Remember when searching the Internet was hard? The dark days when we relied on dumb-as-sand machine intelligences, like those on the back-ends of AltaVista and Lycos, to rank the documents that matched our keywords? The grim era before Google, when searching was a spew of boolean mumbo-jumbo, NEAR this, NOT that, AND the other?
God, that sucked.
Lucky for the Internet, Google figured out the One True Way to make sense of the Internet, to defeat gamers of the system and send info-free brochureware plummeting to number n - 1 out of n results.
They did it with our help. Google's near-magical ordering of the Internet is built around the notion that computers are good at doing repetitive, uncreative things -- fetishistically counting things, for example -- and rotten at understanding why they're being asked to do these boring tasks. By contrast, human beings are great at understanding why they're doing something, but they're woefully deficient in the do-the-same-thing-perfectly-and-forever department.
AltaVista tried to get computers to do both the repetitive parts (capturing billions of documents) and the creative parts (figuring out what the documents are about). This yielded the largest collection of randomly organized documents in the world, a Web-accessible version of a library where all the books have been re-shelved by axe-grinding illiterates who wanted to make sure that no matter what you were looking for, you'd find porn.
Yahoo tried just the opposite, getting human beings to manually identify and describe all the documents comprising what was meant to be an exhaustive index of all the worthwhile pages on the Web. There were "scaling issues" involved in this laudable effort (for "scaling issues" here, substitute "catastrophic failures"), and over time, Yahoo's directory dwindled to an increasingly marginal sliver of the Internet's vastness. At the rate that Yahoo's army of indexers work, and at the rate that the Internet's unwashed horde of writers is adding to the noosphere, it's only a matter of a few years before every human being alive will have to pass his or her every working hour contributing to Yahoo's index, just to keep its sliver from dwindling into utter pointlessness.
Google bridges the divide between human-generated indexes and machine-generated analysis.
Y'see, the Web is full of people like you and me, making links between documents; human beings, making decisions about documents, voting with their links. When I link to some arbitrary document, it's an indication that I think that it's in some way authoritative. When you link to a document I wrote, you're indicating that I'm in some way authoritative. The Internet is already structured in a meaningful way, but that structure is obscured. Google teases out the relationship between the URLs, examining the webs of authority: this person is linked to by 50,000 others, and he links to this other person over here, which indicates that person one is a pretty sharp individual, one who's inspired 50,000 human beings to take time out of their busy schedules to link to him; and person one thinks that person two is on the ball, which suggests that person two knows what she's on about.
The 2002 O'Reilly Emerging Technologies Conference explored how P2P and Web services are coming together in a new Internet operating system.
It's a best-of-both-worlds solution.
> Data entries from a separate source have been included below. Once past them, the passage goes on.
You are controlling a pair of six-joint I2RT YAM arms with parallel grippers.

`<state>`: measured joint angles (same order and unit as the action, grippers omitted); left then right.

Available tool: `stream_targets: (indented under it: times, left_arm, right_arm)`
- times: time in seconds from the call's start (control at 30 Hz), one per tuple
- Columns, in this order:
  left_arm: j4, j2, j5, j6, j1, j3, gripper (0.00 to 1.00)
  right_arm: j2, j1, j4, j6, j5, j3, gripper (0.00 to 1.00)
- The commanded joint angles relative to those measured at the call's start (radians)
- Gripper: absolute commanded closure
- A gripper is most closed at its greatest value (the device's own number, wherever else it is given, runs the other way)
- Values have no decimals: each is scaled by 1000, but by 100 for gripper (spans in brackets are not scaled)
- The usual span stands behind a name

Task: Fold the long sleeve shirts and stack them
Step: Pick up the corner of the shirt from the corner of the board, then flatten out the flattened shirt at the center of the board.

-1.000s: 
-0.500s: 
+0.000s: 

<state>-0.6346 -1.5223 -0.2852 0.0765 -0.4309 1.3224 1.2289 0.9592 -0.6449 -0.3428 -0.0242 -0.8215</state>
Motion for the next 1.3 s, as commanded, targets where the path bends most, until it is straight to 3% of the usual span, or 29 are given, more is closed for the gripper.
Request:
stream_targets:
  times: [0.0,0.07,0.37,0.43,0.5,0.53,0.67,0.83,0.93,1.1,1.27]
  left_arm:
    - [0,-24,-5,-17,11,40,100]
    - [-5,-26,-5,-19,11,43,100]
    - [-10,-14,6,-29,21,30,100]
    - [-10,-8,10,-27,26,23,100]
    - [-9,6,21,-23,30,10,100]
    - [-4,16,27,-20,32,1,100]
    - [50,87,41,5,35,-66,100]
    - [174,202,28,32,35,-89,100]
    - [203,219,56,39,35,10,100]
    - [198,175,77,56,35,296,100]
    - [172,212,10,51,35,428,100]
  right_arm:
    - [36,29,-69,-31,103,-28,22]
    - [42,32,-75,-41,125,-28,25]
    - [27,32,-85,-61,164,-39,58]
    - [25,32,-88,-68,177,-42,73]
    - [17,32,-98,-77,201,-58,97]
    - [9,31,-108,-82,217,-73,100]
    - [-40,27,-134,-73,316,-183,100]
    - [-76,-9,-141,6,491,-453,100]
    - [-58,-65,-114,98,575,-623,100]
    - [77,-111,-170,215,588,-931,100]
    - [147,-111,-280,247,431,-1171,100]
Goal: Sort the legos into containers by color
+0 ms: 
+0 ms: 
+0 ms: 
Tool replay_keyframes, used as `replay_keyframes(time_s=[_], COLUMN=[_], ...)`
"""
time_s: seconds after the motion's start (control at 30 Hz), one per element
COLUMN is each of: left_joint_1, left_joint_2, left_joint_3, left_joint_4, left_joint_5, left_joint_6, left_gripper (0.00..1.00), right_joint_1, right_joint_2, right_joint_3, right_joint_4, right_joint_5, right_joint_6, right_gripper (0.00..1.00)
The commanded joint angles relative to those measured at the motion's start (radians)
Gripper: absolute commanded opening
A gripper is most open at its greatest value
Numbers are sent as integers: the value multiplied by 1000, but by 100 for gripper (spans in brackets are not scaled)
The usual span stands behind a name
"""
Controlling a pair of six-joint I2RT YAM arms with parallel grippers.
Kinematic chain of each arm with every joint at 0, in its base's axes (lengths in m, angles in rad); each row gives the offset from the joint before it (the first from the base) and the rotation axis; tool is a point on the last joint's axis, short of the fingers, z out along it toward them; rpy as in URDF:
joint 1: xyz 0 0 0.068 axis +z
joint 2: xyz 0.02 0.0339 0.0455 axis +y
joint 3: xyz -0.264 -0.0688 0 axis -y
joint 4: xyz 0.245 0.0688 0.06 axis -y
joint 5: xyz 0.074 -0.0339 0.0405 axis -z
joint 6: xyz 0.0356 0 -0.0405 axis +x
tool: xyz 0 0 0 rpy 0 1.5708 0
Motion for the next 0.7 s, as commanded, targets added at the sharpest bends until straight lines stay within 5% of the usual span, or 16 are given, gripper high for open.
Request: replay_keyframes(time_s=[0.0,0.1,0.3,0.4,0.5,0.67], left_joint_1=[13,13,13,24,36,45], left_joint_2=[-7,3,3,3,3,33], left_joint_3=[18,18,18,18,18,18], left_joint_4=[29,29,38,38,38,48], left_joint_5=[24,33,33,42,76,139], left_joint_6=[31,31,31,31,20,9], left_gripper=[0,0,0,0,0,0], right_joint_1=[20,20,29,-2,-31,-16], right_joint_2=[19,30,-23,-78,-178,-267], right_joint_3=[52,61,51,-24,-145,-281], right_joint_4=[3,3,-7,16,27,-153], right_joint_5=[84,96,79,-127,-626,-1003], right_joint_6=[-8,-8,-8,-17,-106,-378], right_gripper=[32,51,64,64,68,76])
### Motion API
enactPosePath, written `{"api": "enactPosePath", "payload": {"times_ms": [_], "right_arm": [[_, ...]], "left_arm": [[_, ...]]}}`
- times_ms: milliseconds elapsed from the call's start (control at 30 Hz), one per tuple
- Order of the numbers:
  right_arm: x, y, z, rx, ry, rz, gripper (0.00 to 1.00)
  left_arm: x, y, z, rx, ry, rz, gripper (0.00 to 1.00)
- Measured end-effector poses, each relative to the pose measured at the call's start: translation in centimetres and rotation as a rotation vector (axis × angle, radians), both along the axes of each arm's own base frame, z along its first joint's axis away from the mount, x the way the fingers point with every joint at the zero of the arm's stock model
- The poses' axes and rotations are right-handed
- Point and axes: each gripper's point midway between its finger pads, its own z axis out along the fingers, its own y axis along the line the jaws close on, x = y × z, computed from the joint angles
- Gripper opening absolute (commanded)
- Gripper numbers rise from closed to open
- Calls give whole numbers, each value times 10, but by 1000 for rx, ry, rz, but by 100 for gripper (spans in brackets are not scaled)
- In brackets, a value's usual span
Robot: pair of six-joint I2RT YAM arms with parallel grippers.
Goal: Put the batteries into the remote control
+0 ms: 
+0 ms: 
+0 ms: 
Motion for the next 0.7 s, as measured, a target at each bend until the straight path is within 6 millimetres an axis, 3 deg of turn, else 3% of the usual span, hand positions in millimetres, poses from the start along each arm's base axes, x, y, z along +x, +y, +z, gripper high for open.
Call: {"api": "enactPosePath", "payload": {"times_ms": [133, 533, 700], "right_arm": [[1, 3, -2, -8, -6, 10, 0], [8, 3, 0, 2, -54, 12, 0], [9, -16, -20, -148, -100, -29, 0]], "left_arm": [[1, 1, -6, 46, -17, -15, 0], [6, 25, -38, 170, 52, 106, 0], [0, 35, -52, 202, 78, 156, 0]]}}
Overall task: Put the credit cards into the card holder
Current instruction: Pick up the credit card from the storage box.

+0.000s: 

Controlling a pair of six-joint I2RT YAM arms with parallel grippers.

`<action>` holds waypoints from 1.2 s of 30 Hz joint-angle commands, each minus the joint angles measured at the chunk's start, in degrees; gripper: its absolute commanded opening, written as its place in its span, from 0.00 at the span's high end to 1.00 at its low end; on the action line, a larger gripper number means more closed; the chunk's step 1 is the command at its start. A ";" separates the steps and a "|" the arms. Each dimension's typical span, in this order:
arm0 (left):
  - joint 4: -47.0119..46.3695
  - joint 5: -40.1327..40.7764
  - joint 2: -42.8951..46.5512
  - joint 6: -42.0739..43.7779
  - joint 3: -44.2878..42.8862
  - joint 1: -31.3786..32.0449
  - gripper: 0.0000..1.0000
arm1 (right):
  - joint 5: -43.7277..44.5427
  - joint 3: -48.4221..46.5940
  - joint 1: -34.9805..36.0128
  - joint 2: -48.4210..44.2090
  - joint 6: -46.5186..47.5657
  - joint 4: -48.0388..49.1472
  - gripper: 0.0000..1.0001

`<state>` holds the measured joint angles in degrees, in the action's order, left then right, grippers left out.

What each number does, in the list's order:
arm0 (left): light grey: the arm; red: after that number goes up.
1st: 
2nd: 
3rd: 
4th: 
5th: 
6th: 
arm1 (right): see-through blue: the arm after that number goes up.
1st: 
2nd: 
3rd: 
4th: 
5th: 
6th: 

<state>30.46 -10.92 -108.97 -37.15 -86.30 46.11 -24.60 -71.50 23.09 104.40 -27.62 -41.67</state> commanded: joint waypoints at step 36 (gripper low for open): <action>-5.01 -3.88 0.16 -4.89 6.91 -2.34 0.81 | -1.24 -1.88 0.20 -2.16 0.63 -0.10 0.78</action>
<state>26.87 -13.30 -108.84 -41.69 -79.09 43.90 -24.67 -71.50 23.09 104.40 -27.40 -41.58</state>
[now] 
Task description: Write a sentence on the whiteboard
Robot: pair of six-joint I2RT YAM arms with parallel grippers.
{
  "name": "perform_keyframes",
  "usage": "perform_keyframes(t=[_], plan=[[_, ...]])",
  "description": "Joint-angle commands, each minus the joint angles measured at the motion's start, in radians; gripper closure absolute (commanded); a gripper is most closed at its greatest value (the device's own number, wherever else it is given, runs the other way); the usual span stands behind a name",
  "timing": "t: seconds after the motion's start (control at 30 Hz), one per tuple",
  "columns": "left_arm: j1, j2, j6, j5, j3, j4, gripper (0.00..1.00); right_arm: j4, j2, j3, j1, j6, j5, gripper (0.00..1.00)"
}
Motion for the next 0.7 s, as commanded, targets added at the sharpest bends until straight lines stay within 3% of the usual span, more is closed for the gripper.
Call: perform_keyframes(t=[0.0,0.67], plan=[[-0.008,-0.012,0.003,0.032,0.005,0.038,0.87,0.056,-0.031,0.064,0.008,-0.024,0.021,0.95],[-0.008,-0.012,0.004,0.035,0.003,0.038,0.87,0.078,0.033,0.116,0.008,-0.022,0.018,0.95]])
The computers at Google are asked to tirelessly count and re-count the number and destination of links on every page that Scooter, the Googlebot, can lay its user-agent on. Those links are made by human beings, doing what they do best, link by link, drip by drip, layering a film of order over the Internet.
The approach works well. Eerily well. Enter a couple of search terms, and biff-bam, the most authoritative documents containing those keywords are served up in an instant. Nearly every document on the Web has a human decision associated with it for Google to glom onto; that's because nearly every document on the Web has a human author. Human authors don't just put documents onto the Web; they put them into the Web, into the meshed hairball of incoming and outgoing links, indicating not only what keywords the document contains, but also who the document's author believes is authoritative, and vice versa.
It's quite elegant.
Meatspace ASCII, the revered printed word, has many things going for it:
It's high-resolution: Whether scrawled with a toddler's crayon or hammered out by a quaint, humming Selectric's print-ball, a traditionally printed word is an order of magnitude sharper and better-defined than the phosphors marching across your screen.
It requires no specialized reader: A printed word can be read by any literate human being during daylight hours without any particular technological assist, specialized readers, or even electricity.
It is hard to make obsolete: Printed works don't staledate the way that electronic words do. It's difficult to apply "digital rights management" schemes to the printed word that will stymie generations to come with bizarre cryptosystems that seek to circumvent posterity.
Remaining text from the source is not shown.